Introduction: Recent studies have established ultrasound, specifically ulnar nerve cross-sectional area (CSA), as a promising tool in the diagnosis of cubital tunnel syndrome (CuTS). The purpose of this study was to develop a machine learning algorithm trained on ultrasound images of the cubital tunnel that can be used to automatically identify and segment the ulnar nerve about the elbow and measure its CSA.

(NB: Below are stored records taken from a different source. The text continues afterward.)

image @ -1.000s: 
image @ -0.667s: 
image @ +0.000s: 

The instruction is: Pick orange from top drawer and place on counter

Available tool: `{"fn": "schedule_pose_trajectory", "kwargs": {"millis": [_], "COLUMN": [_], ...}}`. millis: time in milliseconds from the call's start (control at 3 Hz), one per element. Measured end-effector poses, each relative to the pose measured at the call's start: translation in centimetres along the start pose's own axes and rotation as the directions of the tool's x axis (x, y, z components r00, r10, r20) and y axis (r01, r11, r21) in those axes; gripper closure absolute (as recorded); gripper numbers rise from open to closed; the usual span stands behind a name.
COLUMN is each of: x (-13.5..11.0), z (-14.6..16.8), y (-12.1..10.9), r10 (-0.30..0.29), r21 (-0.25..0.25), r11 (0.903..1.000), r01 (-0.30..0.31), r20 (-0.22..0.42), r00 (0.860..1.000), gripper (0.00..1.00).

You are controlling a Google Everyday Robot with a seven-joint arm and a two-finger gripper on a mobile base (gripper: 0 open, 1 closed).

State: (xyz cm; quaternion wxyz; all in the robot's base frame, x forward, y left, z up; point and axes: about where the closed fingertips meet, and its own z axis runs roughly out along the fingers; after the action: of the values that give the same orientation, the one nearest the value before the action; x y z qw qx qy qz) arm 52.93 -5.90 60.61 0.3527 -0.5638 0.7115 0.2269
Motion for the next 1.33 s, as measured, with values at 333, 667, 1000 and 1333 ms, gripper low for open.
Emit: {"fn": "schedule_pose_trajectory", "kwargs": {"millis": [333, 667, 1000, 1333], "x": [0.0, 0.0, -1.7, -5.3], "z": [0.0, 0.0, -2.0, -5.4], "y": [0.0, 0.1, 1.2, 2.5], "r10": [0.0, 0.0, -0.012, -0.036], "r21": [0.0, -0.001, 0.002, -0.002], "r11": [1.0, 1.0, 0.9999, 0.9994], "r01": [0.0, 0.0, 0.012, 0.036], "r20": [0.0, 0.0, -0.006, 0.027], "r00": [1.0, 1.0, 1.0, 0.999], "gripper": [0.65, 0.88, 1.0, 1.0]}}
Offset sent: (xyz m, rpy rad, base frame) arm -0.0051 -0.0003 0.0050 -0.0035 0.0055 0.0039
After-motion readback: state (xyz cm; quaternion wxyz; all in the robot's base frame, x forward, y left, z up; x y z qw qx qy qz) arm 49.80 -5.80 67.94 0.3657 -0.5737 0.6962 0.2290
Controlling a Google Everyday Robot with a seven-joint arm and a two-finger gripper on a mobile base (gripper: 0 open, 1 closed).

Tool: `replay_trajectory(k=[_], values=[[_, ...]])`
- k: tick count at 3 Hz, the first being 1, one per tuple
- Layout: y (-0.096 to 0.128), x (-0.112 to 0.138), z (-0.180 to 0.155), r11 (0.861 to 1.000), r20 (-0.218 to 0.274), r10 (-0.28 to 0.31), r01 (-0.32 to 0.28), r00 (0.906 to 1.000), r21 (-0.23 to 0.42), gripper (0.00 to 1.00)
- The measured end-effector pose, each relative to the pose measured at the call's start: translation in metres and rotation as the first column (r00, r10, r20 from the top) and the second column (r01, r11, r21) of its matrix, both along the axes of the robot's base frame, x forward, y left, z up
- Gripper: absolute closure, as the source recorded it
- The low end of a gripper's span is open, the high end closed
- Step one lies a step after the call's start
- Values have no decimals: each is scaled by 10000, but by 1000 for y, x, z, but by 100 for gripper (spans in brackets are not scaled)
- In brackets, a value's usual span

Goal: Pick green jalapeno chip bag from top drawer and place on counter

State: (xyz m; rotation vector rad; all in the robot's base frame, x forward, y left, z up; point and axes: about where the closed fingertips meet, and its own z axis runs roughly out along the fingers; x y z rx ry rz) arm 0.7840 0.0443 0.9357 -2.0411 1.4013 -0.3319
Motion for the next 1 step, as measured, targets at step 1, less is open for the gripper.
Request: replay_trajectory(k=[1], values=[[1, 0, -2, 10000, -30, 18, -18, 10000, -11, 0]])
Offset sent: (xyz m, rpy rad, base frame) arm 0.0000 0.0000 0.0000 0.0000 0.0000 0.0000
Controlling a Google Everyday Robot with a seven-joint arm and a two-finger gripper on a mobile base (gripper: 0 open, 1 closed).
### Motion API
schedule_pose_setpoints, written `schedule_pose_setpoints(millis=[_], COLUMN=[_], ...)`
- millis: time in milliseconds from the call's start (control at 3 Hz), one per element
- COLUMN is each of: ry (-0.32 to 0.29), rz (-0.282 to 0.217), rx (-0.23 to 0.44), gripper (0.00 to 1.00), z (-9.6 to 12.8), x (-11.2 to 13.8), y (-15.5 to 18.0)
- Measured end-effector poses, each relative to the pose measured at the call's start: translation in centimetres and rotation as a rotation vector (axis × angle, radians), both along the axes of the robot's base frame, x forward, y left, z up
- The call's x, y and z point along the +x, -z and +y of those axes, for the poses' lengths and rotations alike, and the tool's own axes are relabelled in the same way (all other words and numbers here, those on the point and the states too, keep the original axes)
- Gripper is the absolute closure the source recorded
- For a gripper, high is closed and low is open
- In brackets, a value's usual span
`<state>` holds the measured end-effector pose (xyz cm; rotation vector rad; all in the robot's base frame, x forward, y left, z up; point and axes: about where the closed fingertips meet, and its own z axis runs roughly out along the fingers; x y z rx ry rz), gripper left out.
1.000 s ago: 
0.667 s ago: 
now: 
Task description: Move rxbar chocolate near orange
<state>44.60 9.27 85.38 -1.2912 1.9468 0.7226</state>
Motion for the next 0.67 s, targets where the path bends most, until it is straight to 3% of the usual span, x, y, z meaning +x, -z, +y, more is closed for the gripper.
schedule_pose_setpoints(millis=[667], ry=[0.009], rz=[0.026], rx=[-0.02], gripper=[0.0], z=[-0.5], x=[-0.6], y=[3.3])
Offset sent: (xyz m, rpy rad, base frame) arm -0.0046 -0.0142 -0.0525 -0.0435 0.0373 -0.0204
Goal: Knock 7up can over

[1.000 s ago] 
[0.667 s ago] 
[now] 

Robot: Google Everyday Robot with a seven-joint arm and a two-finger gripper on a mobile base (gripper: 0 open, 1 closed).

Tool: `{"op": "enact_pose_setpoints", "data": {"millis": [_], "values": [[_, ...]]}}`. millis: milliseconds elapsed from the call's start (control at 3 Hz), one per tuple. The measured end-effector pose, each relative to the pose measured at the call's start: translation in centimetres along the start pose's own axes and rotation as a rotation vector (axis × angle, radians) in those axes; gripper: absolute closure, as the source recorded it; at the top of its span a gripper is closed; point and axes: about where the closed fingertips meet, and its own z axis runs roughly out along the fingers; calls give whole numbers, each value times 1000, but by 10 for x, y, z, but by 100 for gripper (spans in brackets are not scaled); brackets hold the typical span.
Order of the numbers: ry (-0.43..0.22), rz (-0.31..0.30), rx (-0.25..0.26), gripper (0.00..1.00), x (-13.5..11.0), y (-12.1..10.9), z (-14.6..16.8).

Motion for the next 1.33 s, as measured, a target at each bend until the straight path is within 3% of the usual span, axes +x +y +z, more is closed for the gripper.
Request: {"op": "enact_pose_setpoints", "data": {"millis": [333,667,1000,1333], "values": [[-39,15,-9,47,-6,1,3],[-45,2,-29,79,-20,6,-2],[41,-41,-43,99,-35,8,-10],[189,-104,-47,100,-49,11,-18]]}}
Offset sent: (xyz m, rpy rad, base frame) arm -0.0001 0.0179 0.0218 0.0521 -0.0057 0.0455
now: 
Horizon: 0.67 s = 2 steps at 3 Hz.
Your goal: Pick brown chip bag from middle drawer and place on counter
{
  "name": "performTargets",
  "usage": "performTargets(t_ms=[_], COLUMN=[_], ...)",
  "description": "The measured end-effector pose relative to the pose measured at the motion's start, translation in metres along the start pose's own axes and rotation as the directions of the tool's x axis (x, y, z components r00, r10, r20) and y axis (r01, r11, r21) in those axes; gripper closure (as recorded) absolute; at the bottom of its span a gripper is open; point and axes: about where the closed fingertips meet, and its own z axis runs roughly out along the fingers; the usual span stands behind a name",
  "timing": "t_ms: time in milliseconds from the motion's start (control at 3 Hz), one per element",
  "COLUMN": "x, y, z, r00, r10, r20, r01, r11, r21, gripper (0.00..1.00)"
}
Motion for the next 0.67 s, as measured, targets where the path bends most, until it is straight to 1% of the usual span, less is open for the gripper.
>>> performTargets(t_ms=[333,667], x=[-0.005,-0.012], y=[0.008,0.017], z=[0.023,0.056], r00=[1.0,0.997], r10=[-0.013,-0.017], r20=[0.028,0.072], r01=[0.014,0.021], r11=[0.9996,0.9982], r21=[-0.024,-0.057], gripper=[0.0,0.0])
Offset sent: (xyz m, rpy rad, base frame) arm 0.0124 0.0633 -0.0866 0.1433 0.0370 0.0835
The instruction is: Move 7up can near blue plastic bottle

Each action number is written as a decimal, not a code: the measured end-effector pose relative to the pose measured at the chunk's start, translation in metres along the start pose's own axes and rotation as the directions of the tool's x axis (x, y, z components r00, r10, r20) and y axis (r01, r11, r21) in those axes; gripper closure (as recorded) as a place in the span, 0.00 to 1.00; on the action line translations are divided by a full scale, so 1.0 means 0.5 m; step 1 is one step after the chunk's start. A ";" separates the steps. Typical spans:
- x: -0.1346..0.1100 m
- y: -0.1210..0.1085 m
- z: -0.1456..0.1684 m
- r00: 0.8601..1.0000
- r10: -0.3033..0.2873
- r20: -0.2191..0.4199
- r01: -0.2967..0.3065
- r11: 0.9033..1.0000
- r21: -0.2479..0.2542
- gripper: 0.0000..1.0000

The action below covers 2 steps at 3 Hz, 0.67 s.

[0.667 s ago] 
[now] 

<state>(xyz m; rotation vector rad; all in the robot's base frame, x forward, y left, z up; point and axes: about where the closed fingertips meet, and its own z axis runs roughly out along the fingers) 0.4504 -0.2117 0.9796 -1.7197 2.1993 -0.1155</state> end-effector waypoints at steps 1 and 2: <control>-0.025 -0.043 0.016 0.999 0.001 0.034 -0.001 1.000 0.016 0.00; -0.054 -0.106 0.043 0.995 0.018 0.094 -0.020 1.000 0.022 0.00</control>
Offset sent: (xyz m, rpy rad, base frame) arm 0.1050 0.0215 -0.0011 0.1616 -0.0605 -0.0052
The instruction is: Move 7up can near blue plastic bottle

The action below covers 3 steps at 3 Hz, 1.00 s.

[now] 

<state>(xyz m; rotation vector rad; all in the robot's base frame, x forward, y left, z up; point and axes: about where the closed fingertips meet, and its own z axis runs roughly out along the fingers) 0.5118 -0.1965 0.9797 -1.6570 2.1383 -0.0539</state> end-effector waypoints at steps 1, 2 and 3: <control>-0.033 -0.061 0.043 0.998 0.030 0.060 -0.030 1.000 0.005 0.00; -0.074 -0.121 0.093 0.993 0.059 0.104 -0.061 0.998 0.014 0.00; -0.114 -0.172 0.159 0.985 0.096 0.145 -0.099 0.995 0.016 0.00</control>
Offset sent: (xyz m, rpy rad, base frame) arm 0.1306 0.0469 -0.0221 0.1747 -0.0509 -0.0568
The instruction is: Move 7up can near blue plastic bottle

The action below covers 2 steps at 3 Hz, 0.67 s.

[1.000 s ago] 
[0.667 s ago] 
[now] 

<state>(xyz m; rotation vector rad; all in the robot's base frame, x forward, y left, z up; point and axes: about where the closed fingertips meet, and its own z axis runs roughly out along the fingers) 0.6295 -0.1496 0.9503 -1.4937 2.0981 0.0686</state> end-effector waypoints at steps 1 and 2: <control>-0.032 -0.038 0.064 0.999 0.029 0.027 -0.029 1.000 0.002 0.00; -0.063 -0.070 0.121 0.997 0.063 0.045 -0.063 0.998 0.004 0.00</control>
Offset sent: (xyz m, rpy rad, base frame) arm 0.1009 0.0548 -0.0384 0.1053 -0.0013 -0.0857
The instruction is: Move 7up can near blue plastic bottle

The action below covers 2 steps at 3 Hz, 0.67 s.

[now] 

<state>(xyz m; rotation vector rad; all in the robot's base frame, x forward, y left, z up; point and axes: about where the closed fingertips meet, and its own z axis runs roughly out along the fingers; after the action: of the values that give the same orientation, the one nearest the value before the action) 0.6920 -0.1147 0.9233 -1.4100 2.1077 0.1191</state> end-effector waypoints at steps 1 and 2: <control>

Methods: Healthy control patients were scanned using a Fujifilm-SonoSite ultrasound system, equipped with a high-frequency linear array probe [SLAx with bandwidth 6-13 MHz] by a trained technician or physician. The ulnar nerve was identified and segmented in individual frames from these videos by physicians using a custom graphical user interface application developed in-house. A convolutional neural network (YOLO8) was trained on these images to automatically segment the ulnar nerve, resulting in a binary map (Figure 1). The CSA and dice score was then computed using the binary map of the nerve outline from the prediction and the ground-truth to assess the prediction accuracy.

Results: In total, 34 subjects (11 patients and 23 controls) were imaged with ultrasound, and 2,011 ultrasound grayscale images were segmented from these scans: 1,286 images from 23 subjects (7 patients, 16 controls) were used to train the model, 425 images from 5 subjects (2 patients, 3 controls) were used for validation, and 300 images from 6 subjects (2 patients, 4 controls) for testing. The machine learning model resulted in an average dice score of 0.90 with 296 images (99%) (Figure 2). When comparing the CSA predictions from the machine learning model to the area derived from the ground-truth, the mean and mean absolute difference was 1.78 (13.76%) mm2 and 2.08 mm2 (16.02%), respectively.

Conclusions: Ultrasound is an emerging non-invasive modality in the diagnosis of CuTS. We present a novel machine learning algorithm that can accurately identify the ulnar nerve on ultrasound imaging and measure its CSA. Future directions will seek to continue to improve the accuracy of the algorithm and to generate a diagnosis of CuTS through correlation with electrodiagnostic studies, with a goal of implementation in the clinical setting for earlier detection.